Thursday, December 31, 2009

Alignment as a Percentage

Many people perceive value in something called Business-IT alignment, and argue that we should invest in tools and methods that increase this alignment.

Does the word "alignment" actually mean anything concrete, or is it just a vague metaphor, as I suggested in  my previous post Alignment - Science or Pseudoscience? Here's my challenge to the alignment brigade: I'm not interested in "business-IT alignment" unless it can be expressed as a percentage.

Let's imagine we can define a scale from 0% (no alignment whatsoever) to 100% (total alignment). I guess the two extremes would be practically impossible, but 80% would be significantly better than 40%. So we could suppose that any investment that increased alignment from 40% to 80% would be worth considering, if the costs and risks were acceptable.

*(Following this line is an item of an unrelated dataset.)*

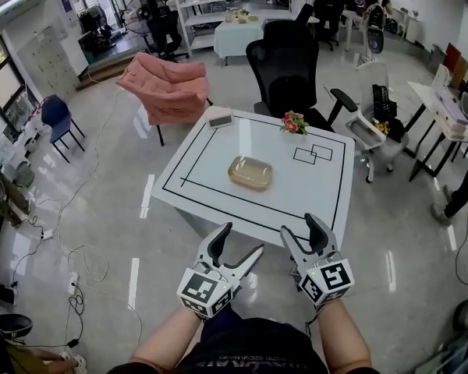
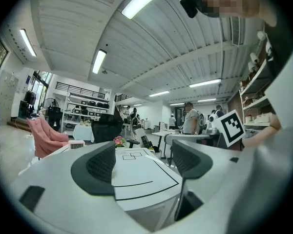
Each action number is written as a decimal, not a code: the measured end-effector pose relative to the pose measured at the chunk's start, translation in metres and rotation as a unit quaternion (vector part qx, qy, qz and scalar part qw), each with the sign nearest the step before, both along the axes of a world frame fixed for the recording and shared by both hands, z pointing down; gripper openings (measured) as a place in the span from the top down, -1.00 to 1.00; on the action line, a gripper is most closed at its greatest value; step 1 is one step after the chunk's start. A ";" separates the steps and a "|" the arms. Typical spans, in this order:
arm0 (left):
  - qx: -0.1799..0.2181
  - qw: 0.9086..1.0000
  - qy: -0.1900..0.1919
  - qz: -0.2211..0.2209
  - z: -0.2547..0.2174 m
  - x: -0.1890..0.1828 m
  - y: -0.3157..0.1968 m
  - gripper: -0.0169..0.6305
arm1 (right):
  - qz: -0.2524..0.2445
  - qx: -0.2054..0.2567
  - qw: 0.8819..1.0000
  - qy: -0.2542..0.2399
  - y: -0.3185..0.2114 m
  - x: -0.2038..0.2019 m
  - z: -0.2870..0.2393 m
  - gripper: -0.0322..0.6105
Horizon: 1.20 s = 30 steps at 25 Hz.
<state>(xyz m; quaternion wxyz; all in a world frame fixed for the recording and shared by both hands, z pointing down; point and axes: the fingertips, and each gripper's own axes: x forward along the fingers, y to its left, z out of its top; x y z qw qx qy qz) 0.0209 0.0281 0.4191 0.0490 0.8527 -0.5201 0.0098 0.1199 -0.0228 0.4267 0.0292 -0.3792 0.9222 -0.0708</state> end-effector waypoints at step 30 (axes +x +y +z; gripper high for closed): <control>-0.028 0.989 0.036 0.142 0.000 -0.166 -0.174 -0.14 | 0.164 -0.065 0.984 0.020 -0.163 -0.133 0.005 0.10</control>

But at present, we don't have an agreed scale. People sometimes talk as if alignment was some metaphysical goal (like love), rather than a practical manageable outcome. But while I accept the importance of relationships and trust within organizations, I don't see this as part of the concept of alignment.

And I'm not convinced that Business-IT alignment is necessarily a good thing anyway. As I said at a CBDI Forum meeting back in April 2000, 

"There are some organizations where business and IT are perfectly aligned: they are standing side by side, with their heads in the same sand, aligned in a shared sense of complacency. In other organizations, the opposite is true. It is often in the dynamic, progressive organizations where business and IT are furthest apart." [CBDI Journal "Interact", May 2000]

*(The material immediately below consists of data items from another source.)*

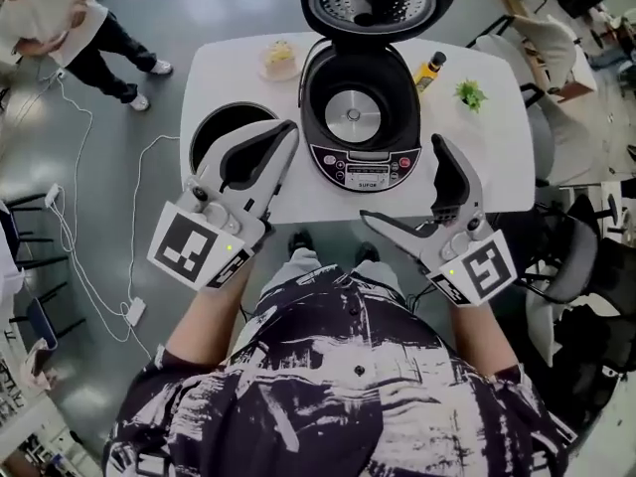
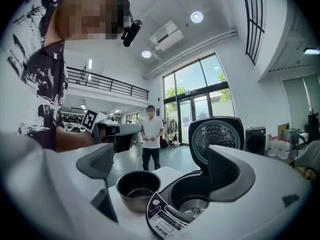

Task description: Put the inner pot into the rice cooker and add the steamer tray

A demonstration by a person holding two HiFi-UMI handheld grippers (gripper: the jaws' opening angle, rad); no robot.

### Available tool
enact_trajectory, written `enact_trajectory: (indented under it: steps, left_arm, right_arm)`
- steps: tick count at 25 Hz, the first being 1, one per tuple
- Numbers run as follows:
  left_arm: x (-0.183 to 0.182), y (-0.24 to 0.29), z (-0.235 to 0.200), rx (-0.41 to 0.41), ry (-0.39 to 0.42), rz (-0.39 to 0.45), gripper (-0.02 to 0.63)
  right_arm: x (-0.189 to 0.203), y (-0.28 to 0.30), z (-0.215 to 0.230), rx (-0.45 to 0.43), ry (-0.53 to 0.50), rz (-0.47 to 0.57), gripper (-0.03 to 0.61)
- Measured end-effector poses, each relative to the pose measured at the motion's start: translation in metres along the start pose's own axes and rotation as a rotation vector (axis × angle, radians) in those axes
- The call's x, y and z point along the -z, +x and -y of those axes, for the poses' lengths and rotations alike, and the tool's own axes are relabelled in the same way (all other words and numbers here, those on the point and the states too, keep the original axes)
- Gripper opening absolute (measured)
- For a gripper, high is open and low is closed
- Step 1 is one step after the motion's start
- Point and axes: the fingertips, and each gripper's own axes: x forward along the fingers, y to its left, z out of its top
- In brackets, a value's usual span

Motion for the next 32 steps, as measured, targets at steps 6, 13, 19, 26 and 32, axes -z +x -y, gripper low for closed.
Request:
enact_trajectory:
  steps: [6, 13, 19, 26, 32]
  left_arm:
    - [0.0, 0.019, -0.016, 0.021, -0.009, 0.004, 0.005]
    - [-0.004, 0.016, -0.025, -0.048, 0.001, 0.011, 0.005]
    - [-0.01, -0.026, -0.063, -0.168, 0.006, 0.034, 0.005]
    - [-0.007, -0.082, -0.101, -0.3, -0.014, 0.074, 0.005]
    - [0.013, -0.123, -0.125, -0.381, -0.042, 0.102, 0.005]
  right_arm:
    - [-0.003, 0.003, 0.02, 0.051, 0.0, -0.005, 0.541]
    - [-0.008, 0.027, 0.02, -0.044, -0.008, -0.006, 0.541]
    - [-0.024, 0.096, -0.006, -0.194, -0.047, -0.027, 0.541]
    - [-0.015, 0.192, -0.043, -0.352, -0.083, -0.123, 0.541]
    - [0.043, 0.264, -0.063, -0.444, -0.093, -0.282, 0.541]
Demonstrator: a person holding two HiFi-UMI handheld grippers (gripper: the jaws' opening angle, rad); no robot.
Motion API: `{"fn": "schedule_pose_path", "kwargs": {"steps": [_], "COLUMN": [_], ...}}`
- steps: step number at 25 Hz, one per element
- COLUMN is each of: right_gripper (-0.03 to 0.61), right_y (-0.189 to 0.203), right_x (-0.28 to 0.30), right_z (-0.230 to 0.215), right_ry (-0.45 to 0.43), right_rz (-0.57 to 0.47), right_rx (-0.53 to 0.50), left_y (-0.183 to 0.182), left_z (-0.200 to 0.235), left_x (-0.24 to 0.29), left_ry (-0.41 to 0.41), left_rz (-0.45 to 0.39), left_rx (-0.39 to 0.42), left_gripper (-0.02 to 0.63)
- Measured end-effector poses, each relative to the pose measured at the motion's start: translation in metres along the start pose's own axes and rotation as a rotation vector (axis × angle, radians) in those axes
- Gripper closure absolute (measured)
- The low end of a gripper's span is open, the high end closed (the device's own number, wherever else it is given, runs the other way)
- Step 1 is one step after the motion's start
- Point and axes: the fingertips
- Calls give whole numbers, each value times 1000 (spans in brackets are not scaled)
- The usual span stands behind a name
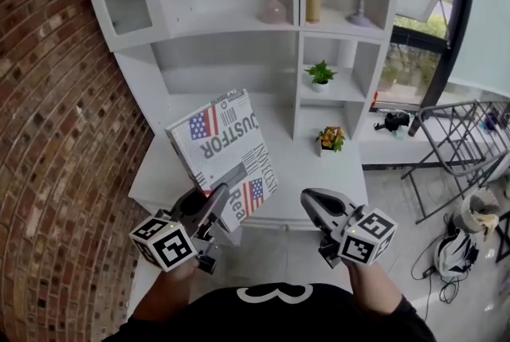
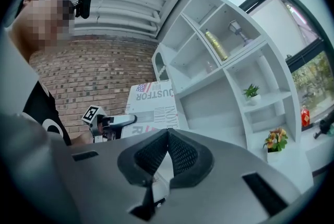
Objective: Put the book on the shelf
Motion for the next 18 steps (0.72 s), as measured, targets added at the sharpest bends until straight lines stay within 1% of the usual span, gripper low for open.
{"fn": "schedule_pose_path", "kwargs": {"steps": [4,10,15,18], "right_gripper": [569,569,569,570], "right_y": [-20,-42,-47,-49], "right_x": [1,5,14,21], "right_z": [-9,-14,-14,-15], "right_ry": [-15,-22,-37,-44], "right_rz": [-24,-47,-39,-42], "right_rx": [-58,-108,-131,-136], "left_y": [-28,-66,-96,-114], "left_z": [-13,-25,-22,-20], "left_x": [13,28,36,45], "left_ry": [6,27,-21,-42], "left_rz": [-55,-122,-194,-211], "left_rx": [58,123,145,176], "left_gripper": [462,462,462,462]}}
Point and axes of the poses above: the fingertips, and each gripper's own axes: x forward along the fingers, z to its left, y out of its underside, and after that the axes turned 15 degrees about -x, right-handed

Furthermore, why is "alignment" only a question for IT. @malcolmlowe comments "interesting how no-one measures business-finance alignment as %. It's just part of bus". And what about HR or other support functions?

However if we had a scale I believe it could be a useful management tool, provided that the results were properly interpreted. Given how many CIOs worry about the "alignment" problem, some of them might want to assess and benchmark the alignment percentage from time to time, to see if it is going up or down. As long as it is clearly understood that there are many things that IT needs to be "aligned" with, not just a simplistic notion of "the business".